More digital techniques are being integrated into the ways we teach, and Bucknell is a place of encounter between the disciplines. Our new technical capabilities inspire exploration across majors and departments.

Thanks to new technology like Web 2.0, humanities scholars can ask new questions through their scholarship in interactive ways - by using electronic links to open pop-up windows, or mapping action between historical figures or fictional characters, for example. These breakthroughs excite Professor Katie Faull, German and humanities, who believes technical innovation strengthens the relevance of the humanities in the 21st century.

"Digital tools allow us to think in new ways about the humanities," says Faull, an expert in the culture of Moravians, an 18th-century Pietist group from Central Europe and Great Britain. "Materials that have been hidden away on an archival shelf in an acid-free box are now coming online, and we can make our scholarship interactive." She is using technology to illustrate the relationships she's discovered between 18th-century women missionaries in the Susquehanna River valley. "The best way to represent the network of information exchanged between the women is through new digital humanities tools such as Gephi or Palladio software, which map relationships between people, places and periods of time, respectively," she says. "Mapping the action within texts really brings them to life for students."  

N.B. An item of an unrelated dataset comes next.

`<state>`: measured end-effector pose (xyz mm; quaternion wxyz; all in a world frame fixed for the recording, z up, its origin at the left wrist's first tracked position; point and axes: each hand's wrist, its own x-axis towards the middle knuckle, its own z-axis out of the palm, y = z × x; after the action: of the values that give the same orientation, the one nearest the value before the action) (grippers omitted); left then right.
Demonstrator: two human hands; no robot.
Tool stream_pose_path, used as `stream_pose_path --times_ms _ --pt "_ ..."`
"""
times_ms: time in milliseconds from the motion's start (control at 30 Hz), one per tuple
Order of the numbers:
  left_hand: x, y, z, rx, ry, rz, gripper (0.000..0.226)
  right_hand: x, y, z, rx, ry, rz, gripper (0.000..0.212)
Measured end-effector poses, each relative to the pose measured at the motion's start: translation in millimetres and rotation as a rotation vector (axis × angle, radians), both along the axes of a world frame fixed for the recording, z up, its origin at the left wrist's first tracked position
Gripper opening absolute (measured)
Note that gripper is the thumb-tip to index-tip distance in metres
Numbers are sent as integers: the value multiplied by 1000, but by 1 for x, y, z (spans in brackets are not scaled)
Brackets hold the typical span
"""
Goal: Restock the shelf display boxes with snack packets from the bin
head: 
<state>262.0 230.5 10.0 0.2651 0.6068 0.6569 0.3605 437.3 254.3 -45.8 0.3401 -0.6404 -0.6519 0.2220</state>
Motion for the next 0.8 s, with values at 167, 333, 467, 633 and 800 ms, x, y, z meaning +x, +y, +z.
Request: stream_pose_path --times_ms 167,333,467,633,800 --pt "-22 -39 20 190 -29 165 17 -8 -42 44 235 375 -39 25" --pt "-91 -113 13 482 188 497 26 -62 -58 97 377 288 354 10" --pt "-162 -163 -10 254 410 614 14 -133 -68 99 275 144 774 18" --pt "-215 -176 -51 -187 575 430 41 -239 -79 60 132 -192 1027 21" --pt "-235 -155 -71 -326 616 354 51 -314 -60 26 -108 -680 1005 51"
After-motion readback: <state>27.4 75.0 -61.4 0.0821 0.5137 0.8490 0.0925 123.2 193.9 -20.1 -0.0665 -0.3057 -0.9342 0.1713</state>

The possibilities inspire students in many fields to pair technology with traditional scholarship in the humanities, she notes. Some are learning how to write and display information for web pages showcasing scholarly research. "More digital techniques are being integrated into the ways we teach, and Bucknell is a place of encounter between the disciplines," says Faull. "Students taking my classes are engineers and computer scientists who are also really interested in the humanities. Our new technical capabilities inspire exploration across majors and departments."

The Bucknell Stories of the Susquehanna Valley initiative exemplifies how technology can enhance scholarly work. The project, involving Faull, faculty and students across the University, will enable river enthusiasts on the nearby Susquehanna to use their smart phones to learn about the 18th-century Native American villages that dotted the riverbanks via digital maps that connect scholarship with human and natural history.

"When you are kayaking down the river, you can look at your phone to see who lived there, what they did and how they used the place for their existence," says Faull, a past recipient of three National Endowment for the Humanities grants to support her scholarship on Moravian history and culture. "This project has been very popular with students because it combines cultural, historical and environmental history into one interdisciplinary humanities course."

In addition, a new course called Humanities Now, co-taught by Faull and Diane Jakacki of Library & Information Technology, will enable students to work with the diaries of Lewisburg dignitary J. Merrill Linn, Class of 1851. Faull hopes students will learn how to create online exhibits of the materials, which are housed in the University Archives. "Any time there is innovation within an academic field, that particular discipline starts asking questions about how the form will affect the interpretation of our work," she says. "It is still scholarly work because it adheres to professional standards — but now it becomes much more interactive."